If a line in the data contains "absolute", copy it out.

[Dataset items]
--------
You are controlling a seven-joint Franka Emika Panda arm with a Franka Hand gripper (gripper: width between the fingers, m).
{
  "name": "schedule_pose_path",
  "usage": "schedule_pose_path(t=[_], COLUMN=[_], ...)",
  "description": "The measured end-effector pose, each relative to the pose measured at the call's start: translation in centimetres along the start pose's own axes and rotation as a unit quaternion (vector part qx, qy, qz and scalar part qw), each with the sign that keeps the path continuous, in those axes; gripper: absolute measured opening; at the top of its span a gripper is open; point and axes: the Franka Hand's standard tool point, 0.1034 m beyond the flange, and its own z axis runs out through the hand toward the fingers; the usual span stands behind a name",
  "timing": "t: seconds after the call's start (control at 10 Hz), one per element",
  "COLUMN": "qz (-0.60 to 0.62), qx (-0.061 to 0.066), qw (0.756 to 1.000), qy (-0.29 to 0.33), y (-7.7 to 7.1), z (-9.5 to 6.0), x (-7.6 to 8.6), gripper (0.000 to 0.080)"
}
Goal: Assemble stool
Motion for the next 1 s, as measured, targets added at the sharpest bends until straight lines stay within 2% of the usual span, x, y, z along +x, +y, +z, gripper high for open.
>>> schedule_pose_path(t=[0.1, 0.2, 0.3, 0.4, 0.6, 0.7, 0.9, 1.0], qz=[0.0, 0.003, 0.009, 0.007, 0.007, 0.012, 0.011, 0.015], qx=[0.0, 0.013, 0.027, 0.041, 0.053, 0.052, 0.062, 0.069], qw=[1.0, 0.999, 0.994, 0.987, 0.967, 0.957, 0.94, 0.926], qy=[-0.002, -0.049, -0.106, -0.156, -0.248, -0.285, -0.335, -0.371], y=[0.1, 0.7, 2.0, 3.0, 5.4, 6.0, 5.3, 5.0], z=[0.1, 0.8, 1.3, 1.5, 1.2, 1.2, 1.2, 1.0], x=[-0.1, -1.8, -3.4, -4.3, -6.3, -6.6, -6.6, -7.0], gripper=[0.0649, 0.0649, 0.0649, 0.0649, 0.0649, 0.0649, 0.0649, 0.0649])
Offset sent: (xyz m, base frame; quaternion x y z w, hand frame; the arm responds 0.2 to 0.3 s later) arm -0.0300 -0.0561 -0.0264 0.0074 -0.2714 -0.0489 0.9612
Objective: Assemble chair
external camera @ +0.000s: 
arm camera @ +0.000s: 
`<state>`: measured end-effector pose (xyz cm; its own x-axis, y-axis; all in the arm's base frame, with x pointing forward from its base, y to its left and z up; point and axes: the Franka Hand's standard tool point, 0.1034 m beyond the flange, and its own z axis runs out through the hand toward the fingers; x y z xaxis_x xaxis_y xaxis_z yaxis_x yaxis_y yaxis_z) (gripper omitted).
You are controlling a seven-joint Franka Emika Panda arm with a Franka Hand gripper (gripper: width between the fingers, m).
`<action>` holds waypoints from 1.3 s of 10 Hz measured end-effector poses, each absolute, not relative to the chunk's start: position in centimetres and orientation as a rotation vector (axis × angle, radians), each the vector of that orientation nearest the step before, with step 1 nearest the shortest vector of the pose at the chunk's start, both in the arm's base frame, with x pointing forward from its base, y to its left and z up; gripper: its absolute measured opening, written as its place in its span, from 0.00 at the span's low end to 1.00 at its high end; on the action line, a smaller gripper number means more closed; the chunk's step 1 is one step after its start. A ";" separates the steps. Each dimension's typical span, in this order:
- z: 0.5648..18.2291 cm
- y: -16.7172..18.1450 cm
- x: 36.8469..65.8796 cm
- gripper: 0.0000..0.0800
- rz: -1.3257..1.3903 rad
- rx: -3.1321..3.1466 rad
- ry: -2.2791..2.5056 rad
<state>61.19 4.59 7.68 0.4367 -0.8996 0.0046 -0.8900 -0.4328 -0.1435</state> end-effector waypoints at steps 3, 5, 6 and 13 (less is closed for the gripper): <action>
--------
▸ **Reply**
  "description": "The measured end-effector pose, each relative to the pose measured at the call's start: translation in centimetres along the start pose's own axes and rotation as a unit quaternion (vector part qx, qy, qz and scalar part qw), each with the sign that keeps the path continuous, in those axes; gripper: absolute measured opening; at the top of its span a gripper is open; point and axes: the Franka Hand's standard tool point, 0.1034 m beyond the flange, and its own z axis runs out through the hand toward the fingers; the usual span stands behind a name",
`<action>` holds waypoints from 1.3 s of 10 Hz measured end-effector poses, each absolute, not relative to the chunk's start: position in centimetres and orientation as a rotation vector (axis × angle, radians), each the vector of that orientation nearest the step before, with step 1 nearest the shortest vector of the pose at the chunk's start, both in the arm's base frame, with x pointing forward from its base, y to its left and z up; gripper: its absolute measured opening, written as its place in its span, from 0.00 at the span's low end to 1.00 at its high end; on the action line, a smaller gripper number means more closed; the chunk's step 1 is one step after its start. A ";" separates the steps. Each dimension's typical span, in this order:

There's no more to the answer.